Royal Alberta Museum
visitors since 1967

Frequently Asked Questions (FAQ)

The museum receives many natural and man-made objects which people think are meteorites. Often fused glass or ironstone nodules can be mistaken for a meteorite. Actual meteorites are quite rare; only fourteen are known from Alberta. A number of these have been found by farmers working their fields. Very few meteorites can be connected to a witnessed meteorite fall. You should carefully collect the suspected meteorite and bring it to a museum or university for a confirmed identification. Do not attempt to cut or break the specimen because you may be destroying important scientific evidence about the history of our solar system.

You should bring your specimen to the museum where it can be examined with a microscope. The first step is to determine whether there is gold in the specimen rather than other gold-colored minerals such as pyrite, chalcopyrite or weathered muscovite. These other minerals are often termed "fool's gold." If your specimen is gold, then determining its value is a complex problem.
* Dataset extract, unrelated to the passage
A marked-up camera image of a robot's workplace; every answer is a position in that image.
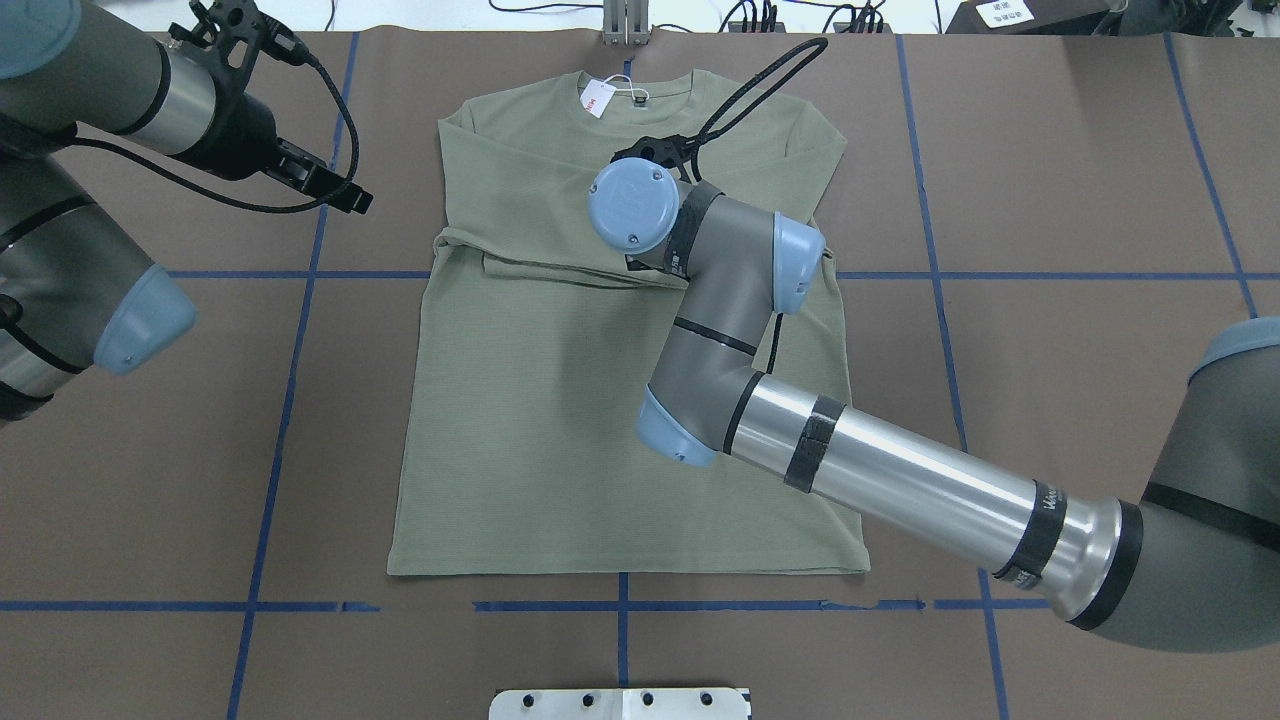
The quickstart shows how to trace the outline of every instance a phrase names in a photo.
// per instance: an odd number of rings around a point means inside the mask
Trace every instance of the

One would need to determine the purity of the gold - most gold is alloyed with silver and to a lesser extent, copper, and how much gold there is in the specimen. If you were thinking of gold value in terms of developing a potential mine you would need to have several samples assayed to determine the grade of the ore (usually in fractions of ounces troy per tonne). The Provincial Museum has neither the specialized equipment nor expertise to do this; the specimen would need to be analyzed by a professional assay company.

Alberta does not have a provincial mineral or a provincial rock but does have a provincial stone (a stone has no precise geological meaning unlike "rock" or "mineral"). Petrified wood was proposed to the government by the lapidary clubs of Alberta. It was accepted and included in the Alberta Emblems Act.